过程 SQL SAS 编程
PROC SQL SAS PROGRAMMING
我有以下数据集:
Name Address Bank_Account Ph_NO IP_Address Chargeoff
AJ 12 ABC Street 1234 369 12.12.34 0
CK 12 ABC Street 1234 450 12.12.34 1
DN 15 JMP Street 3431 569 13.8.09 1
MO 39 link street 8421 450 05.67.89 1
LN 12 ABC Street 1234 340 14.75.06 1
ST 15 JMP Street 8421 569 13.8.09 0`
使用这个数据集,我想在 SAS 中创建以下视图:
Name CountOFAddr CountBankacct CountofPhone CountOfIP CountCharegeoff
AJ 3 3 1 2 2
CK 3 3 2 2 3
DN 2 1 2 2 1
MO 1 2 2 1 2
LN 3 3 1 1 2
ST 2 2 2 2 2
输出变量表示如下:
-CountOfAddr : For AJ countOFAddr is 3 which means that AJ Shares its address with itself, CK and LN
-CountBankAcct : For MO count of BankAcct is 2 which means that MO Shares its bank account number with itself and ST.Similarly for variables CountofPhone and CountOfIP.
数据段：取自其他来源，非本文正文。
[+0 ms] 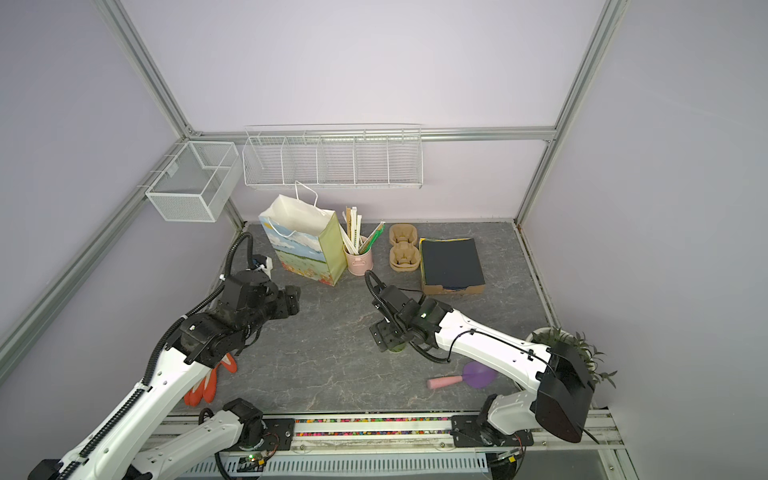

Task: Pack the takeout coffee
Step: 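Open both grippers and draw both arms back from the lidded cup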

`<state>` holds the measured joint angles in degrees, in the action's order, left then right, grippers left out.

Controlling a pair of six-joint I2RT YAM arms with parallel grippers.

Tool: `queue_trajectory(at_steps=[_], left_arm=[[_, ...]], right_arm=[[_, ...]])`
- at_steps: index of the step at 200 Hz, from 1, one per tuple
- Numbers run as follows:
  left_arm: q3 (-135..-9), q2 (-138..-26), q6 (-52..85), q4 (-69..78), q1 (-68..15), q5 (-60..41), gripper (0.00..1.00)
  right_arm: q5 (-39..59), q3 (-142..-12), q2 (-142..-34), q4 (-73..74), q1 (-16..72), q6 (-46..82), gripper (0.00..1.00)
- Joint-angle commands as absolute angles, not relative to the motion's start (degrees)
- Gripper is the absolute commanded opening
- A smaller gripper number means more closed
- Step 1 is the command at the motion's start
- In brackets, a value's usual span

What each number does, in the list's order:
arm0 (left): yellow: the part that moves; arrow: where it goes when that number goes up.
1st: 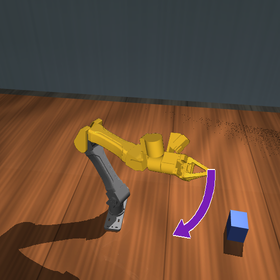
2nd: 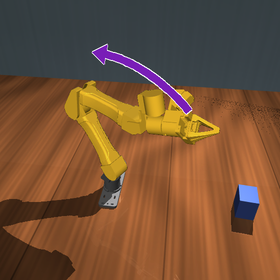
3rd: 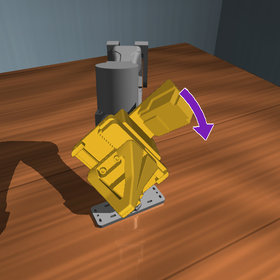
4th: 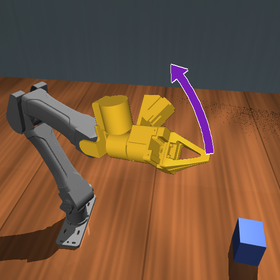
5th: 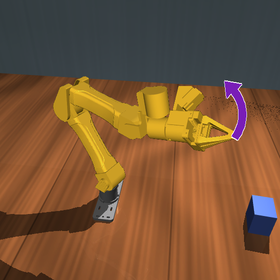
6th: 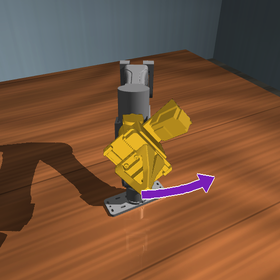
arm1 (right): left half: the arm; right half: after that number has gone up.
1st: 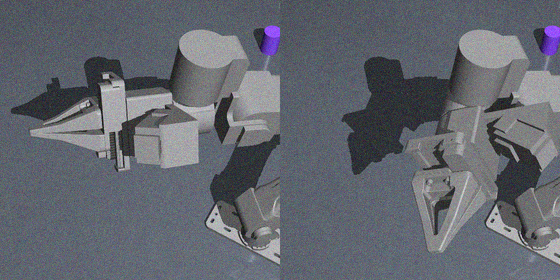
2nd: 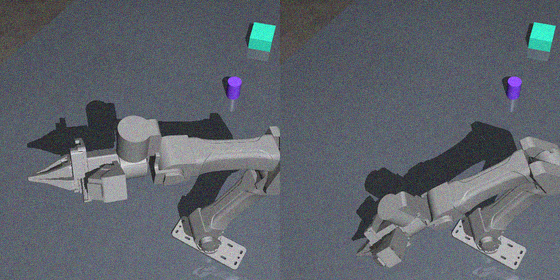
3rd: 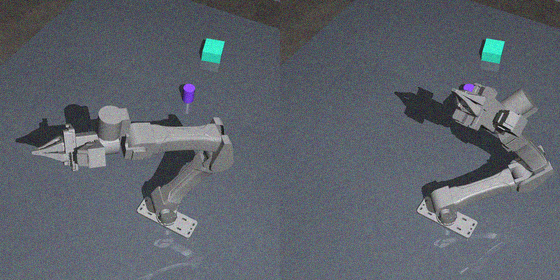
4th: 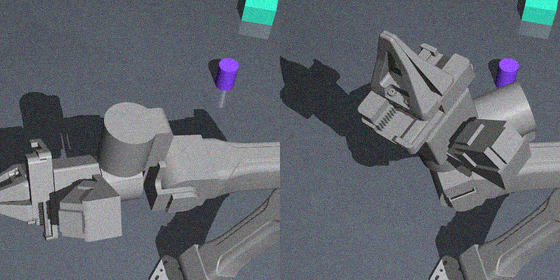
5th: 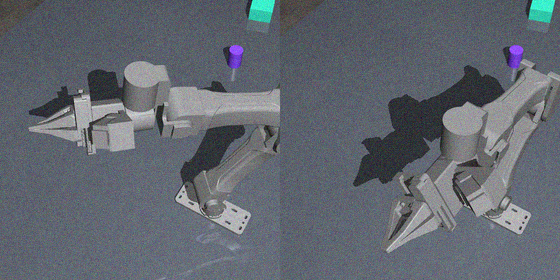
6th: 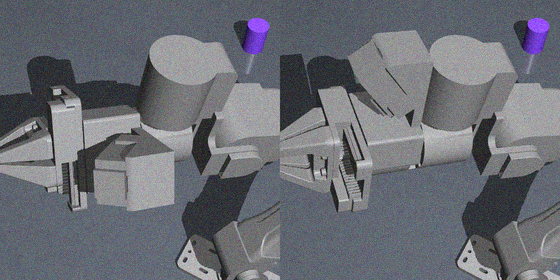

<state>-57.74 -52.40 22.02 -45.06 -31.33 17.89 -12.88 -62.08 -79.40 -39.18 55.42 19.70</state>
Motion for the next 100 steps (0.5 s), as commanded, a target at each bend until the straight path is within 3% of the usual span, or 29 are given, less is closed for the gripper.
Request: queue_trajectory(at_steps=[1,100], left_arm=[[-57.2,-51.8,20.1,-46.4,-31.0,19.7,0.84],[-56.3,-51.2,19.6,-46.2,-31.0,19.4,0.84]], right_arm=[[-16.5,-63.7,-78.6,-41.8,56.7,20.9,0.9],[-20.4,-63.7,-80.7,-42.5,57.5,23.1,0.88]])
-CountChargeoff: This one is a little tricky it basically implies that AJ is Linked to CK And LN through address...and both CK and LN have been charged off so the countChargeoff for AJ is 2.
对于 CK
,countChargeOff
是 3
,因为它与自身链接,MO
通过银行帐户,LN/AJ
通过街道地址。 .so CK's
网络中的总 chargeoff
是 3
(CO 计数 AJ+CO
计数 CK+CO
计数 MO+CO
计数 LN
)
我目前在一家金融服务公司担任风险分析师,这个问题的代码可能会帮助我们显着减少欺诈账户的资金。
谢谢。
SELECT
Name,
(SELECT Count(Address)
FROM dataset d2
WHERE d1.Address = d2.Address
) CountOFAddr,
(SELECT Count(Bank_Account)
FROM dataset d2
WHERE d1.Bank_Account = d2.Bank_Account
) CountBankacct,
(SELECT Count(Ph_NO)
FROM dataset d2
WHERE d1.Ph_NO = d2.Ph_NO
) CountofPhone,
(SELECT Count(IP_Address)
FROM dataset d2
WHERE d1.IP_Address = d2.IP_Address
) CountOfIP,
(SELECT count(d2.Chargeoff)
FROM dataset d2
WHERE d1.name <> d2.name
and ( d1.Address = d2.Address
or d1.Bank_Account = d2.Bank_Account
or d1.Ph_NO = d2.Ph_NO
or d1.IP_Address = d2.IP_Address
)
) CountCharegeoff
FROM dataset d1
我包括冲销计算。
将所有 d2 <> d1.name
中有任何共同字段的地方。那就数吧。
我有以下数据集:
Name Address Bank_Account Ph_NO IP_Address Chargeoff
AJ 12 ABC Street 1234 369 12.12.34 0
CK 12 ABC Street 1234 450 12.12.34 1
DN 15 JMP Street 3431 569 13.8.09 1
MO 39 link street 8421 450 05.67.89 1
LN 12 ABC Street 1234 340 14.75.06 1
ST 15 JMP Street 8421 569 13.8.09 0`
使用这个数据集,我想在 SAS 中创建以下视图:
Name CountOFAddr CountBankacct CountofPhone CountOfIP CountCharegeoff
AJ 3 3 1 2 2
CK 3 3 2 2 3
DN 2 1 2 2 1
MO 1 2 2 1 2
LN 3 3 1 1 2
ST 2 2 2 2 2
输出变量表示如下:
-CountOfAddr : For AJ countOFAddr is 3 which means that AJ Shares its address with itself, CK and LN
-CountBankAcct : For MO count of BankAcct is 2 which means that MO Shares its bank account number with itself and ST.Similarly for variables CountofPhone and CountOfIP.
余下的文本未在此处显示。